Some smart city advocates emphasize efforts to engage and connect with residents, others emphasize infrastructure. But the general goal — something no city has yet achieved — is to collect immediate data on everything from traffic patterns to home water use, analyze it and use that information to make the city work better.
“We have some cities moving in that direction, but a lot more doing little one-offs, really,” said Stephen Goldsmith of the Harvard Kennedy School of Government, a former mayor of Indianapolis and former deputy mayor of New York.
Advocates say smart city technology will save cities money and energy, while better connecting cities and citizens. The White House announced $160 million in spending to research and develop smart city technology. British government researchers estimated in 2013 that the global market for such technology would reach $408 billion by the end of the decade.
But as cities like Kansas City are finding, being smart doesn’t just mean installing new gadgets. It really means changing the way city agencies operate and learning to balance that against security and privacy concerns.
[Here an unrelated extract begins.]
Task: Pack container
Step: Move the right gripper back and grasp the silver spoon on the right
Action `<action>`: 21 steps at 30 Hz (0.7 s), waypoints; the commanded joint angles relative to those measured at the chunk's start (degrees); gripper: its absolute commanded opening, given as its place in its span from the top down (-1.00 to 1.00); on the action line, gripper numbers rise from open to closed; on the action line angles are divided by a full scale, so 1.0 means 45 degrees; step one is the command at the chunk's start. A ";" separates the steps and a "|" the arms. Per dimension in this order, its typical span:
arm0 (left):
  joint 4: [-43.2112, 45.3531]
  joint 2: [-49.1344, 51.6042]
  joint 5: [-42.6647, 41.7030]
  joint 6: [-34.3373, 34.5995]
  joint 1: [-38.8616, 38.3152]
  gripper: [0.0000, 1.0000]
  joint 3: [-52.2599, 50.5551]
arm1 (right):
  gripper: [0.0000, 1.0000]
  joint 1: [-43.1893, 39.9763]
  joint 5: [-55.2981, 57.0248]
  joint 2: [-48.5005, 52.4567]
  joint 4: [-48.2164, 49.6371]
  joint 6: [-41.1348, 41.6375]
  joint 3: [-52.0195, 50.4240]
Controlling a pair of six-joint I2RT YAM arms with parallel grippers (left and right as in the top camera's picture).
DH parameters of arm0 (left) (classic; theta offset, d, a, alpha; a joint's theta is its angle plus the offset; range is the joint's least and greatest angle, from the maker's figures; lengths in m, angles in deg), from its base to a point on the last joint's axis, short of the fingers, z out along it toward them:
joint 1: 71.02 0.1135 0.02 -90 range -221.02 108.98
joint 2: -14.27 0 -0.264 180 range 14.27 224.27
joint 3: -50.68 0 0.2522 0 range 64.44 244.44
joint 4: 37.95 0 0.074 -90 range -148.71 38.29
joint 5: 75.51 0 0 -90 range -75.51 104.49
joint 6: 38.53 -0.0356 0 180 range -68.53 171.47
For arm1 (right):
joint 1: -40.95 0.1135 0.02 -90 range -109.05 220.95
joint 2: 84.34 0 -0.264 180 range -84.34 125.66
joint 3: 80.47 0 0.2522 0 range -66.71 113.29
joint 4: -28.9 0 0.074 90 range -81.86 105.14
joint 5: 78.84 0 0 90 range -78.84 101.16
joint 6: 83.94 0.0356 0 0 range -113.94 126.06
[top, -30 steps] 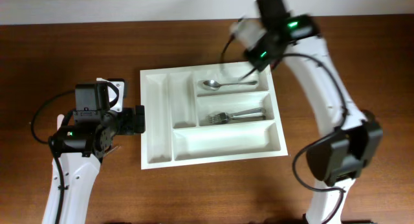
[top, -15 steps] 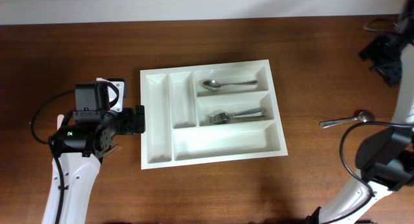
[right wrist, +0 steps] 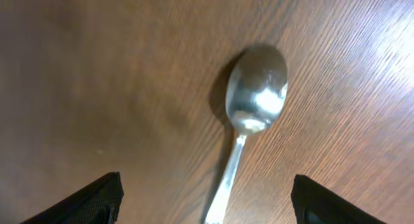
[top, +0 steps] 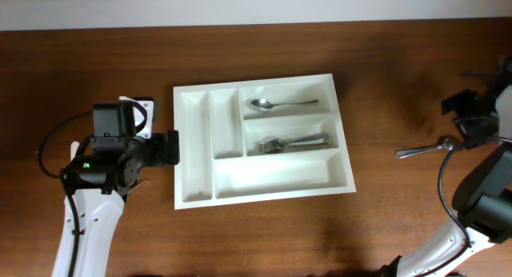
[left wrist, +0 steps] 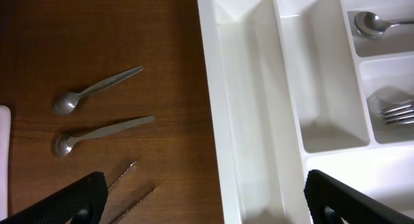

Kansas City’s smart corridor
Kansas City has already installed two digital kiosks, the first of 25, near the streetcar line. “They’re in beta testing, so they might not work,” Garman warned recently as she approached a 7-foot unit on the wide and empty sidewalk.
She touched the icons on the kiosk’s touch screen — it worked. They opened to offer information about local news, attractions and public transit. A related smartphone app will push restaurant deals and other promotions to users.
A few blocks away, sensors wired on top of energy-saving LED streetlights will alert the city to cars parked in the streetcar’s path and brighten lights automatically when more than six people pass by.